- _PROBLEM REQUIREMENTS_
Every record below is to be retyped exactly, with the pictures left out.

*** DATA RECORDS Section Begins ***

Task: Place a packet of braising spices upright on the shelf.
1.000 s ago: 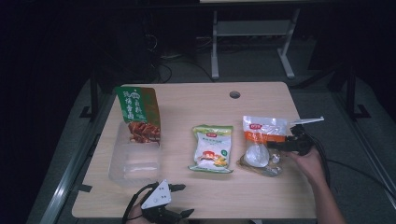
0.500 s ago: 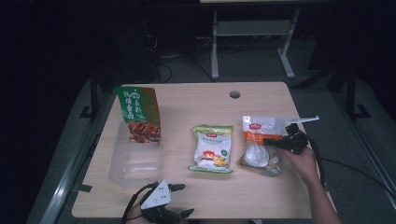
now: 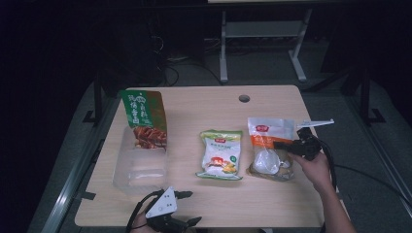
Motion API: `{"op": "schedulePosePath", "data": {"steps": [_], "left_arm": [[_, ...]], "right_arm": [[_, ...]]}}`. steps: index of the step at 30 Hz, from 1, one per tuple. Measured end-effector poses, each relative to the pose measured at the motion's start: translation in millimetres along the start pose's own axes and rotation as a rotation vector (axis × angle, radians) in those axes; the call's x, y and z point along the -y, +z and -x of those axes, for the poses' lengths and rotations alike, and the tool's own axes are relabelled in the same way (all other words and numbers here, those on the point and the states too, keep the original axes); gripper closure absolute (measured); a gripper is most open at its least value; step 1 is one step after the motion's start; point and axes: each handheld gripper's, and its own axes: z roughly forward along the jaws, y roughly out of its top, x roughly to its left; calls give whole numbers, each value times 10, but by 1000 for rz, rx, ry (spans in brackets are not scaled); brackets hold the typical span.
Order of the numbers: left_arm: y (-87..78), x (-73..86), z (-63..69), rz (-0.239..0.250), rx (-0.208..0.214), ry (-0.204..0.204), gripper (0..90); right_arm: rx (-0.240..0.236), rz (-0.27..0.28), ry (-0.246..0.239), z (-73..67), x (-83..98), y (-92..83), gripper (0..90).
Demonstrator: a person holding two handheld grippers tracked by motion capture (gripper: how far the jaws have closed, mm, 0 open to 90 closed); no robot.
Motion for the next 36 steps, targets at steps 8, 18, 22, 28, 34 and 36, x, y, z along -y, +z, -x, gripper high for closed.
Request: {"op": "schedulePosePath", "data": {"steps": [8, 18, 22, 28, 34, 36], "left_arm": [[-5, -6, 2, 4, -1, 7, 234], [-8, -9, 13, 7, 0, 7, 234], [-16, -11, 15, 7, -2, 7, 234], [-23, -14, 13, 8, -2, 9, 234], [-27, -15, 20, 7, -2, 9, 234], [-28, -17, 20, 4, -2, 12, 234]], "right_arm": [[-3, 12, -45, -217, -101, -55, 900], [15, 37, -108, -481, -238, -148, 900], [22, 47, -133, -569, -309, -175, 900], [12, 70, -144, -670, -398, -198, 900], [-7, 84, -179, -821, -509, -198, 900], [-13, 84, -185, -883, -549, -186, 900]]}}
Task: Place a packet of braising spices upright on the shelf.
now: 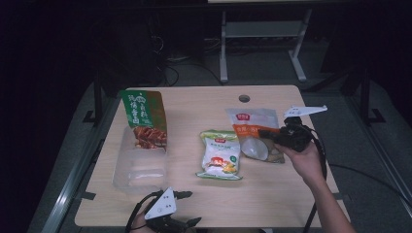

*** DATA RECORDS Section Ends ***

- _SOLUTION TO THE PROBLEM_
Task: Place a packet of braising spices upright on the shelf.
1.000 s ago: 
0.500 s ago: 
now: 
Motion API: `{"op": "schedulePosePath", "data": {"steps": [_], "left_arm": [[_, ...]], "right_arm": [[_, ...]]}}`. steps: index of the step at 30 Hz, from 1, one per tuple. Measured end-effector poses, each relative to the pose measured at the motion's start: translation in millimetres along the start pose's own axes and rotation as a rotation vector (axis × angle, radians) in those axes; the call's x, y and z point along the -y, +z and -x of those axes, for the poses' lengths and rotations alike, and the tool's own axes are relabelled in the same way (all other words and numbers here, those on the point and the states too, keep the original axes); gripper closure absolute (measured); a gripper is most open at its least value; step 1 is one step after the motion's start; point and axes: each handheld gripper's, and its own axes: z roughly forward along the jaws, y roughly out of its top, x roughly to its left; calls give whole numbers, each value times 10, but by 1000 for rz, rx, ry (spans in brackets are not scaled); brackets hold the typical span.
Order of the numbers: left_arm: y (-87..78), x (-73..86), z (-63..69), rz (-0.239..0.250), rx (-0.208..0.214), ry (-0.204..0.204), gripper (0..90); right_arm: rx (-0.240..0.236), rz (-0.27..0.28), ry (-0.246..0.239), z (-73..67), x (-83..98), y (-92..83), gripper (0..90).
Demonstrator: a person holding two handheld grippers tracked by motion capture (gripper: how far the jaws have closed, mm, 0 open to 90 closed); no robot.
Motion for the next 36 steps, targets at steps 8, 18, 22, 28, 34 and 36, x, y, z along -y, +z, -x, gripper high for closed.
Request: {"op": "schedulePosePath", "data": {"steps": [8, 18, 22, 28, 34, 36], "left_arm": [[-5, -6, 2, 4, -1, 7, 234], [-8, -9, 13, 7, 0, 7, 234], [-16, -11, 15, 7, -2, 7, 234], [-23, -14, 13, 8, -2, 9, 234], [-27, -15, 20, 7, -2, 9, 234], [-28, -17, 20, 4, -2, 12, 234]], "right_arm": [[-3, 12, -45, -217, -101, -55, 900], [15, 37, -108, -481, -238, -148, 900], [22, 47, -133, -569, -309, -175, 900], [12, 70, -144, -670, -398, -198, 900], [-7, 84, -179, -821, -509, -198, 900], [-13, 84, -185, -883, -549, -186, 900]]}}
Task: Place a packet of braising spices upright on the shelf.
now: 

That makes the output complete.